Um das Jahr 700 sind unter den Buchmalereien der irischen Lindisfarne Gospels auch Katzen zu sehen. In den Illustrationen des Book of Kells, das die in einem Kloster um 800 angefertigten Kunstwerke enthält, sind etliche Katzen abgebildet. Ein von einem irischen Mönch Ende des 8. oder Anfang des 9. Jahrhundert geschriebenes Gedicht, das 1953 von Samuel Barber vertont wurde, schildert den Charme des Klosterlebens, wenn die Mönche durch die Anwesenheit einer Katze Zerstreuung finden.Zwei Jahrhunderte später sind auf dem Fuß des aus dem 10. Jahrhundert stammenden keltischen Kreuzes von Muireadach in Monasterboice zwei liegende Katzen abgebildet, die einen Vogel, beziehungsweise ein Kätzchen in ihren Pfoten halten.In einem englischen Bestiarium aus dem 12. Jahrhundert findet sich eine Darstellung des Moments, in dem Jesus Christus der Schöpfung seinen Segen gibt. Darauf zeigt sich die zwischen dem Hasen und dem Eichhörnchen abgebildete Katze sehr an ihrer Umwelt interessiert. Dieses im Bibeltext überaupt nicht erwähnte Tier kommt in jüngeren Werken wieder zu Ehren. In Frankreich sind im Gesangsbuch der Psalmen von Jean Pucelle im 12. und 13. Jahrhundert ein Kater und ein Greis dargestellt, die sich an einem Kamin wärmen (Livre de priéres aus Bonne in Luxemburg um 1345). Das Stundenbuch (Livre d'heures) von Jeanne d'Évereux von 1325 zeigt eine mit dem Garn einer spinnenden Frau spielende Katze. Das im 16. Jahrhundert vollendete Stundenbuch Heures á l'usage de Paris, das die jeden Tag zu rezitierenden Gebete sowie Tierillustrationen enthält, wird die Katze mit gefalteten Pfoten als Gefangene zweier Ratten dargestellt, die sie zu einem Boot abführen. Ebenfalls in dieser Bilderserie zu sehen ist ein riesiger Molch, der die Katze an ihrem Nackenfell in die Höhe hebt und mit seinem Schwanz bedroht.
DIE KATZE IN DER HÖLLE
Wenn es darum geht, die Grausamkeit des Teufels zu beschreiben, wird die Katze oft genannt. So besteht die dreiköpfige Gestalt des Dämons Baal im 1863 von einem gewissen Collin de Plancy verfassten "höllischen Wörterbuch" aus drei Höllentieren: der Kröte, der Spinne und nicht zu vergessen... der Katze.
Die Katze als Hellseherin
Sei sie nun Hexe oder Zauberin, man versucht, ihre Gebärden zu deuten.

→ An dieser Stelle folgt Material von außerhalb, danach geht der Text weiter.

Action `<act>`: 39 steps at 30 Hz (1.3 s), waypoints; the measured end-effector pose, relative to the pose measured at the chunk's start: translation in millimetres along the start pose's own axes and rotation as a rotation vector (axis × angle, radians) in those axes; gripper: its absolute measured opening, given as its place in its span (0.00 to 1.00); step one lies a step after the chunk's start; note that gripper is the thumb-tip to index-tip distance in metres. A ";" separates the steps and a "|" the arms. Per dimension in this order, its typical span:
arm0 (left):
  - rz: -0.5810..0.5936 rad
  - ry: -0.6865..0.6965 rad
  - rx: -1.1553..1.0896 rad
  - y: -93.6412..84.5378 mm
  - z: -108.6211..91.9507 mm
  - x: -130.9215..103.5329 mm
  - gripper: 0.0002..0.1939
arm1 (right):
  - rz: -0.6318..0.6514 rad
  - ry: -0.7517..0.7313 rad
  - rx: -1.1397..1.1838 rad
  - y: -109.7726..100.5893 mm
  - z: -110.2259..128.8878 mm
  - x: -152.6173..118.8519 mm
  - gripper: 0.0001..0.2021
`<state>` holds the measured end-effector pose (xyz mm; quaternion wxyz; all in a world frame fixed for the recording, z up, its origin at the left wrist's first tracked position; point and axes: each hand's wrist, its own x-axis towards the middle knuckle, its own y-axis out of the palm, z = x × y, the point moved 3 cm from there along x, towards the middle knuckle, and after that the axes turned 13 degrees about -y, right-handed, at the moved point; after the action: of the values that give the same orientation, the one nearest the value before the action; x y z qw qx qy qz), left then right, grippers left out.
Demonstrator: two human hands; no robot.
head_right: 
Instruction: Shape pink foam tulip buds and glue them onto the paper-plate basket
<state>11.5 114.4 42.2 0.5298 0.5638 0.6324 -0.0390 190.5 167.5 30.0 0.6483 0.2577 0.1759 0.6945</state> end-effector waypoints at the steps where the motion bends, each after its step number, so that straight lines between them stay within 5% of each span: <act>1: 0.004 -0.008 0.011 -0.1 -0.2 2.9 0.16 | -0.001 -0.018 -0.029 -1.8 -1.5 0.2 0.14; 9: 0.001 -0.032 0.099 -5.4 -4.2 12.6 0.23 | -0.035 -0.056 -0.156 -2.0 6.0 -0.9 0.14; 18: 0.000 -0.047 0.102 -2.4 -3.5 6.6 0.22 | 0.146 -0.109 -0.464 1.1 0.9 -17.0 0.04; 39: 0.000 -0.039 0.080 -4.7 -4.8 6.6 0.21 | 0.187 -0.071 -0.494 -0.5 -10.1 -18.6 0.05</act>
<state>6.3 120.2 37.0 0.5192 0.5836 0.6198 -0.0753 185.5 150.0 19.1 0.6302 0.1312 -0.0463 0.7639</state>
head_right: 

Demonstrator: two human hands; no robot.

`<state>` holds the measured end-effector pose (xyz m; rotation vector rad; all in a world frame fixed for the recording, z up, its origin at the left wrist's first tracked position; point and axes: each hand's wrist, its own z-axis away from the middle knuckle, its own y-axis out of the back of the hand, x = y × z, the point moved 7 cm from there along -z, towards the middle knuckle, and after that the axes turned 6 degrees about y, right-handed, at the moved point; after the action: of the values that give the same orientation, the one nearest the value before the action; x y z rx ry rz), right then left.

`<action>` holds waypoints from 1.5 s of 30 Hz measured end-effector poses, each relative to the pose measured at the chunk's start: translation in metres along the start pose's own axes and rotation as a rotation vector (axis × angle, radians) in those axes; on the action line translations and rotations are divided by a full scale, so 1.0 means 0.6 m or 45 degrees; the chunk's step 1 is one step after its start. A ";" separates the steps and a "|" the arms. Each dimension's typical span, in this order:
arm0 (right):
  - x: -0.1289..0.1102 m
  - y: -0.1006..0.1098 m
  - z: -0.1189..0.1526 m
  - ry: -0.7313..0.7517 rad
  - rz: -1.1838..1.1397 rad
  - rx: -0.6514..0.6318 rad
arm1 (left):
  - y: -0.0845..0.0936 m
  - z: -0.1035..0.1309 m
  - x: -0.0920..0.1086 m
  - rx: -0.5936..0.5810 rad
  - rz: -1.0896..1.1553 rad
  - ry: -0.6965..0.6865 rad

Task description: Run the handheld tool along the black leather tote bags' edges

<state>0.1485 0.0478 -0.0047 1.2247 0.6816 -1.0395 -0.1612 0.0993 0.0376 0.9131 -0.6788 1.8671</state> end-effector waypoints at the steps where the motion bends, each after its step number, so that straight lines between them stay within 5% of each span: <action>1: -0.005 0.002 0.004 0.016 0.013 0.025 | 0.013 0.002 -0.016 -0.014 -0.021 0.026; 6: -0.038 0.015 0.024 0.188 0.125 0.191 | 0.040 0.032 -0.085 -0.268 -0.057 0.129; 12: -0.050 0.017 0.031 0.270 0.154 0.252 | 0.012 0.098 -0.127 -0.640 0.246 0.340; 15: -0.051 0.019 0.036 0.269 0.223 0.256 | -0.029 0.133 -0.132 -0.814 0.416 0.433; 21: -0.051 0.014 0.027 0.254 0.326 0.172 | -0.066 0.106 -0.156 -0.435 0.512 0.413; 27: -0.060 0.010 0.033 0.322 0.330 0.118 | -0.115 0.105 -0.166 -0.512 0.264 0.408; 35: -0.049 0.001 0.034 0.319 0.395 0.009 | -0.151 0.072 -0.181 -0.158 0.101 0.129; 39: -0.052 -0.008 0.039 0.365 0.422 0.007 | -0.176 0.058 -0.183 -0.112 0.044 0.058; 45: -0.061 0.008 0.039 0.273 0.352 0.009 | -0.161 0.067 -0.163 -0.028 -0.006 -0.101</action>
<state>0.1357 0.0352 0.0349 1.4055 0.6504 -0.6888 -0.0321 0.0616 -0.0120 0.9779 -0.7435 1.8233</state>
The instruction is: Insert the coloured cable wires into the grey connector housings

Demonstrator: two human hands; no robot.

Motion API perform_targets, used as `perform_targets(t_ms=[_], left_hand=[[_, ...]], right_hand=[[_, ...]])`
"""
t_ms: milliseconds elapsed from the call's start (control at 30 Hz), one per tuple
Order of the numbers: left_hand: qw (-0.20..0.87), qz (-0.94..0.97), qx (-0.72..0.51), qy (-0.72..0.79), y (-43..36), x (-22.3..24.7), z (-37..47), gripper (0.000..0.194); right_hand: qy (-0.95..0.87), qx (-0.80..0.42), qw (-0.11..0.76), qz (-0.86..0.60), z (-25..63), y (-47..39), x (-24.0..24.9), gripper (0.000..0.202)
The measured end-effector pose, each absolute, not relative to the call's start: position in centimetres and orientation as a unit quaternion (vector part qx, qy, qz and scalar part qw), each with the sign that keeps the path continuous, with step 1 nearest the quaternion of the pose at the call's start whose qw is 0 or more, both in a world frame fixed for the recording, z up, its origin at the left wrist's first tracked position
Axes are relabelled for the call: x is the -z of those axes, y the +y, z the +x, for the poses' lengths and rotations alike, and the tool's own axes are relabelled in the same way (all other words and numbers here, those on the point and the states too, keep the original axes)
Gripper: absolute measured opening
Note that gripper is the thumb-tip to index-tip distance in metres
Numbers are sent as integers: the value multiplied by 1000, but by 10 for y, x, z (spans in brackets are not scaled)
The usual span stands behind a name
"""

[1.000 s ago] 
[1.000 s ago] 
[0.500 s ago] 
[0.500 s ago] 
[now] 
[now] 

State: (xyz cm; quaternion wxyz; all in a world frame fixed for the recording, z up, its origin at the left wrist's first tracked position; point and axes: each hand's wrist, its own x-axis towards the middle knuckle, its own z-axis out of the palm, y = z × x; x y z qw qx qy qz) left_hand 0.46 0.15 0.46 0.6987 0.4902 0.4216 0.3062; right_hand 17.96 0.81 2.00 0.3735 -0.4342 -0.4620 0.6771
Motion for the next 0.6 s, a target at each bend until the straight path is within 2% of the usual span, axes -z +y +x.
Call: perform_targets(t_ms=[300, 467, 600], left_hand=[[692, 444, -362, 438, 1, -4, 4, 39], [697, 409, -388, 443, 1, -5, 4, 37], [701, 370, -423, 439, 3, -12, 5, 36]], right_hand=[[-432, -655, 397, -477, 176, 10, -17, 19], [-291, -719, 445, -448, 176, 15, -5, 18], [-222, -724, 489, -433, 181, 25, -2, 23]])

Die Katze offenbart je nach Körperhaltung die Zukunft, kündigt gebetene oder ungebetene Gäste an. Die Haltung der Pfote, mit der sich die Katze putzt, zeigt die Richtung an, aus welcher der Besuch kommt, das Körperteil, das sie leckt und säubert, verrät, ob es sich um einen Mann oder eine Frau handelt. Außerdem vermag die Katze, lange Krankheiten vorherzusagen. Verlässt sie das Haus des Kranken oder das Bett des zu Pflegenden, sieht sie den genauen Todeszeitpunkt voraus. Schließlich ist sie auch eine echte Wettervorhersage. Wenn sie ihre Tatze beim Putzen über ihr Ohr hinaus hebt, kündigt sie Regen an.